● About this task:
Repeat all of the data exactly. Leave nothing out.

● Raw data:
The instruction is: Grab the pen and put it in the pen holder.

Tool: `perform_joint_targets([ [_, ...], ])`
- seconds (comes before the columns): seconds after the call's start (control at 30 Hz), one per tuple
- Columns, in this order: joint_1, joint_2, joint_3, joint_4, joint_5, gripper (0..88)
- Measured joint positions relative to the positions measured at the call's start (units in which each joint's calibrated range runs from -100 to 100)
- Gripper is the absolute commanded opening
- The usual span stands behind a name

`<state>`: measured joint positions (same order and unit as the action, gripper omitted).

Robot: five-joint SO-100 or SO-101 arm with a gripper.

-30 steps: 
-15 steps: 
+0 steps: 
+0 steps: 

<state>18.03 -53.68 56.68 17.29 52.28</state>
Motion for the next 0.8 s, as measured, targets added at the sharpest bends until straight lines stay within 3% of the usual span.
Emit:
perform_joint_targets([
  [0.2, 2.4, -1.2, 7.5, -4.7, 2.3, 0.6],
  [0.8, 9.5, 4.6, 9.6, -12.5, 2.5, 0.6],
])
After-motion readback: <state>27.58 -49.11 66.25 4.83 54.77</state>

● Output:
The instruction is: Grab the pen and put it in the pen holder.

Tool: `perform_joint_targets([ [_, ...], ])`
- seconds (comes before the columns): seconds after the call's start (control at 30 Hz), one per tuple
- Columns, in this order: joint_1, joint_2, joint_3, joint_4, joint_5, gripper (0..88)
- Measured joint positions relative to the positions measured at the call's start (units in which each joint's calibrated range runs from -100 to 100)
- Gripper is the absolute commanded opening
- The usual span stands behind a name

`<state>`: measured joint positions (same order and unit as the action, gripper omitted).

Robot: five-joint SO-100 or SO-101 arm with a gripper.

-30 steps: 
-15 steps: 
+0 steps: 
+0 steps: 

<state>18.03 -53.68 56.68 17.29 52.28</state>
Motion for the next 0.8 s, as measured, targets added at the sharpest bends until straight lines stay within 3% of the usual span.
Emit:
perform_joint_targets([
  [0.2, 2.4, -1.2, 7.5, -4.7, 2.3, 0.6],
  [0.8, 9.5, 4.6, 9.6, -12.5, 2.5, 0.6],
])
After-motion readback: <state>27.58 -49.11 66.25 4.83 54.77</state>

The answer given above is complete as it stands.